В лесной могиле под дождем…

Под дулами пистолетов Глазков копает могилу. Главный мрачно пьет водку, облокотившись о крышку багажника черного БМВ, что с легкой руки нескольких талантливых парней превратился сначала в красивый символ эпохи, а потом в набивший оскомину штамп. Красивые символы почти всегда превращаются в штампы — рано или поздно. И в этом, по-моему, слабое место любого символизма.

— Не убивайте его! — кричу. — Филипп удачу приносит! Его еще в институте все называли везунчиком…

Ужасно смешно, по-моему, когда кого-то всерьез называют везунчиком, а этот кто-то на заднем плане размашисто орудует лопатой, роет себе могилу… Особенно, если это Филипп, с этим своим вертикальным чубчиком, похожим на козырек бейсболки.

— Какая, к черту, удача? Ты посмотри на него, Родион! — резонно негодует Главный. — Не дай бог, нам с тобой такую удачу!

— Зачем убивать? — упорствую. — Отдай его под мое начало, отработает в Тирасполе… Чего стоят несчастные десять тысяч долларов, что на нем висят, в сравнении с кучей лаве, что я с его помощью для тебя заработаю?

Практичный ум Главного мгновенно принимает решение:

— Ты прав, Родион. Эй, братва, расстрела не будет. Поехали!

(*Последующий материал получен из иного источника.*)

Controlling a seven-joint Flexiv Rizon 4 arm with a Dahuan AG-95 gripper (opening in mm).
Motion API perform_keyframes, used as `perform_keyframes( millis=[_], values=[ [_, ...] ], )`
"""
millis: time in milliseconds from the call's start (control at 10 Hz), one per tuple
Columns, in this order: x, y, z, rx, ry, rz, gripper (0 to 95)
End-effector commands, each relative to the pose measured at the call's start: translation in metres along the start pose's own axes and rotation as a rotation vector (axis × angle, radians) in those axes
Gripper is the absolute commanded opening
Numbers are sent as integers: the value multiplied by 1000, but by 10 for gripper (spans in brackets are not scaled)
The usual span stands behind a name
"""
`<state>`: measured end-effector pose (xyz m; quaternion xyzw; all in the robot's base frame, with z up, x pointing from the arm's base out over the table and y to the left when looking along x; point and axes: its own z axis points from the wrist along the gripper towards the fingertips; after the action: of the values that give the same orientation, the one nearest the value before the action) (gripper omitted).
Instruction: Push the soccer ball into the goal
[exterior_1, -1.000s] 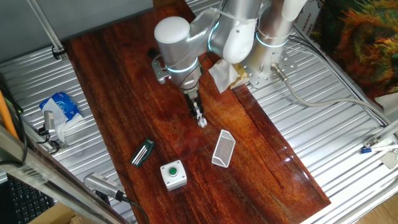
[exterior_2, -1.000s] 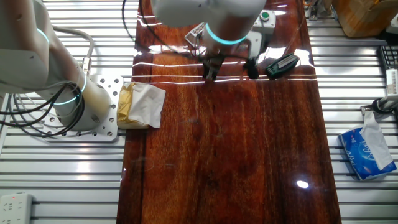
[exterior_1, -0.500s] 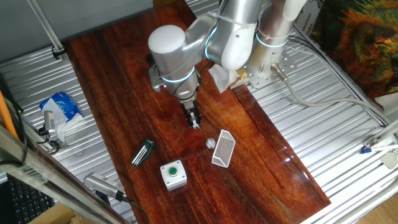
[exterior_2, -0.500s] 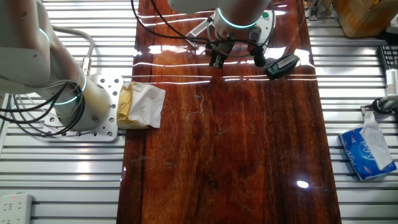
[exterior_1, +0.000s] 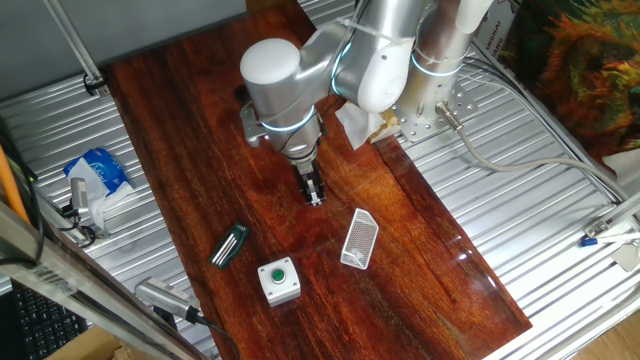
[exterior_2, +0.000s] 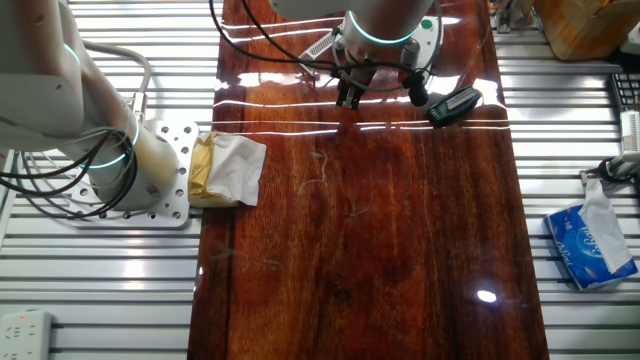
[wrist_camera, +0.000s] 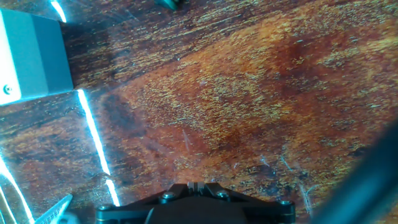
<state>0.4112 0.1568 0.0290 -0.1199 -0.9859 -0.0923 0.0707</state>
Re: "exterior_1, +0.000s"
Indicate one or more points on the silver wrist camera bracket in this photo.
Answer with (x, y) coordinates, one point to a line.
(250, 127)

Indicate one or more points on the orange rod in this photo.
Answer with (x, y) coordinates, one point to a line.
(10, 185)

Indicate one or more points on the green folding hex key set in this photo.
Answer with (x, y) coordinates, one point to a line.
(229, 246)

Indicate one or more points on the ribbed silver camera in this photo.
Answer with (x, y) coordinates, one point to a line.
(165, 297)

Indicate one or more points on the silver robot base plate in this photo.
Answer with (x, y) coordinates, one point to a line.
(425, 127)

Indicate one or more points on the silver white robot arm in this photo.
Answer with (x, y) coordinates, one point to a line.
(275, 85)

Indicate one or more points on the blue tissue pack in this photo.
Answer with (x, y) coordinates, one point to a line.
(100, 170)

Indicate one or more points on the glossy red-brown wooden board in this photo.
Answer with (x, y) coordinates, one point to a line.
(325, 240)

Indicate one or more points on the white box with green button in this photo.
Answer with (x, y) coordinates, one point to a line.
(279, 281)

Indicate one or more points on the blue capped pen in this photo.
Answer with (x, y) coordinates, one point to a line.
(590, 242)

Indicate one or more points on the crumpled white paper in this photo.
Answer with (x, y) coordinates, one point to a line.
(360, 127)

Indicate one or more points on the white mesh toy goal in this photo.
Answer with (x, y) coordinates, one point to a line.
(359, 240)

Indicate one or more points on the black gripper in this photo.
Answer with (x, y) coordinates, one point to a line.
(306, 172)

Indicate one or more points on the thick aluminium frame bar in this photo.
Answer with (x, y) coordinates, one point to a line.
(75, 290)

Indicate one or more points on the colourful orange green poster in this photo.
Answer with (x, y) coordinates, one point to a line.
(575, 70)

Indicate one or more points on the small silver camera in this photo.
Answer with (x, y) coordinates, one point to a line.
(79, 195)

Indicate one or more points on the brown cardboard box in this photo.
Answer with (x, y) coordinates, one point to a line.
(90, 347)

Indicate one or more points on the black keyboard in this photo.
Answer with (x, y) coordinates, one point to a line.
(45, 325)

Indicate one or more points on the thin metal pole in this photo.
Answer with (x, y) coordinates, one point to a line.
(75, 47)

Бросает Филиппу недопитую бутылку водки, садится в БМВ, машина с пробуксовкой срывается с места, разбрызгивая лесную грязь. А мы остаемся в лесу, в свежей могиле. Начинается дождь. Он игрушечный, как и казнь — нас обильно поливают рассеянной струей воды из брандспойта специально вызванной для этого из города пожарной машины. Пьем из горла игрушечную водку, орем от восторга, что оба живы, обнимаемся, танцуем под игрушечным дождем и изо всех сил стараемся сами не быть игрушечными.